The Department of Veterans Affairs (VA) has system capabilities through multiple computer applications that support its clinicians and pharmacists in prescribing and dispensing medications to patients. However, pharmacists cannot always efficiently view necessary patient data among Veterans Health Administration (VHA) medical sites. In addition, pharmacists cannot transfer prescriptions to other VHA pharmacies or process prescription refills received from other VHA medical sites through the system. As a result, the system does not provide important capabilities for pharmacists to make clinical decisions about prescriptions efficiently, which could negatively affect patient safety.

In its efforts to establish and increase interoperability with the Department of Defense (DOD), VA has developed capabilities to exchange certain patient and medication information. For example, VA's pharmacy system has the ability to check prescription drug information from DOD. Nevertheless, limitations impede interoperability with DOD: (1) VA clinicians and pharmacists cannot always view DOD patient data and (2) VA pharmacists do not always receive complete information from DOD to perform prescription checks on new medications. Also, VA has not assessed the impact of its pharmacy system interoperability on service members transitioning from DOD to VA, and VHA officials stated that doing so would be difficult because there are other personnel related-factors that could affect patient-care outcomes. Without assessing the impact that pharmacy system interoperability is having on veterans, VA lacks assurance regarding the effectiveness of the system to adequately support its mission of providing health care to veterans.

VA's pharmacy system capabilities align with three of six identified health care industry practices. Specifically, the pharmacy system (1) provides the ability to order medications electronically, (2) enables prescription checks for drug-to-drug and drug-allergy interactions, and (3) tracks the dispensing of controlled prescription drugs. However, the pharmacy system lacks capabilities that align with three other practices which could enhance its usefulness:

Pharmacists cannot electronically exchange prescriptions with non-VA providers and pharmacies. Therefore, veterans need to obtain paper prescriptions from external providers or have the providers fax the prescriptions to their local VA pharmacy to fill the prescriptions, which is time consuming and inefficient.

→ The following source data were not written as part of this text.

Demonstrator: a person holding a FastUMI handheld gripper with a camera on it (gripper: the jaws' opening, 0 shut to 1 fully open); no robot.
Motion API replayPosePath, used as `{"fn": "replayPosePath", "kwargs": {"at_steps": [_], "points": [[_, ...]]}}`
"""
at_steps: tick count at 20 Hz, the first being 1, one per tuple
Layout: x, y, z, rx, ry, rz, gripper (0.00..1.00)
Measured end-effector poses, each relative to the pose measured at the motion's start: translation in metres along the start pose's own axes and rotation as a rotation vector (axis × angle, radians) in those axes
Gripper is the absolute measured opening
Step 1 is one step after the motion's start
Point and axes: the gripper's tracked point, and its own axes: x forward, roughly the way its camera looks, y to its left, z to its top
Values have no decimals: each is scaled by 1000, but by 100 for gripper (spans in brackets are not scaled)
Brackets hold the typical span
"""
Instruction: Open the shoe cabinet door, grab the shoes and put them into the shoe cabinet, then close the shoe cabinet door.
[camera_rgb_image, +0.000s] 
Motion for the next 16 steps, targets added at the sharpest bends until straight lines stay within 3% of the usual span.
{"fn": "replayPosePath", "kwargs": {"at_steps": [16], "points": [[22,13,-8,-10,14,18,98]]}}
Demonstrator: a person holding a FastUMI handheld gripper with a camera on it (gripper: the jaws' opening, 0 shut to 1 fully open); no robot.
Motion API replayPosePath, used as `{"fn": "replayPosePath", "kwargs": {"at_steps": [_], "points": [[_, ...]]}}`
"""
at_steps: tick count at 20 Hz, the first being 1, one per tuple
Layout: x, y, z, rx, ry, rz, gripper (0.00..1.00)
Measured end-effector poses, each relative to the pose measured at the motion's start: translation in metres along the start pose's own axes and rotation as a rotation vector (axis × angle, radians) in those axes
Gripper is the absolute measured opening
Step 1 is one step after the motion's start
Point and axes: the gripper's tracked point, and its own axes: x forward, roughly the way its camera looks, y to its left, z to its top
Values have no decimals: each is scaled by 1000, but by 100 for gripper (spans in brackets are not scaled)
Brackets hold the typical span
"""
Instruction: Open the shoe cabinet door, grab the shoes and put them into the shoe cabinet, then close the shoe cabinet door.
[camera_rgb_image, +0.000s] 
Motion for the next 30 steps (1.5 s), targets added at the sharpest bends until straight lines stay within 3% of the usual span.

VA's system does not include certain clinical decision and workflow capabilities that, among other things, could improve clinicians' and pharmacists' ability to provide enhanced medical care to veterans. VA has indicated that it plans to implement such capabilities, but its plans for doing so are incomplete.

VA's system does not maintain a perpetual inventory management capability to monitor medication inventory levels. Therefore, pharmacists cannot effectively track when to reorder medications.

In the absence of these capabilities, VA is limited in its ability to interoperate with private providers, provide additional clinical decision support, and more effectively track medications that could impact veterans' patient safety.

Why GAO Did This Study

VHA provides health care services, including pharmacy services, to approximately 6.7 million veterans and their families. To do so, clinicians and pharmacists rely on VA's health information system. The National Defense Authorization Act for Fiscal Year 2003 required VA to ensure it has a pharmacy system that is interoperable with DOD's system.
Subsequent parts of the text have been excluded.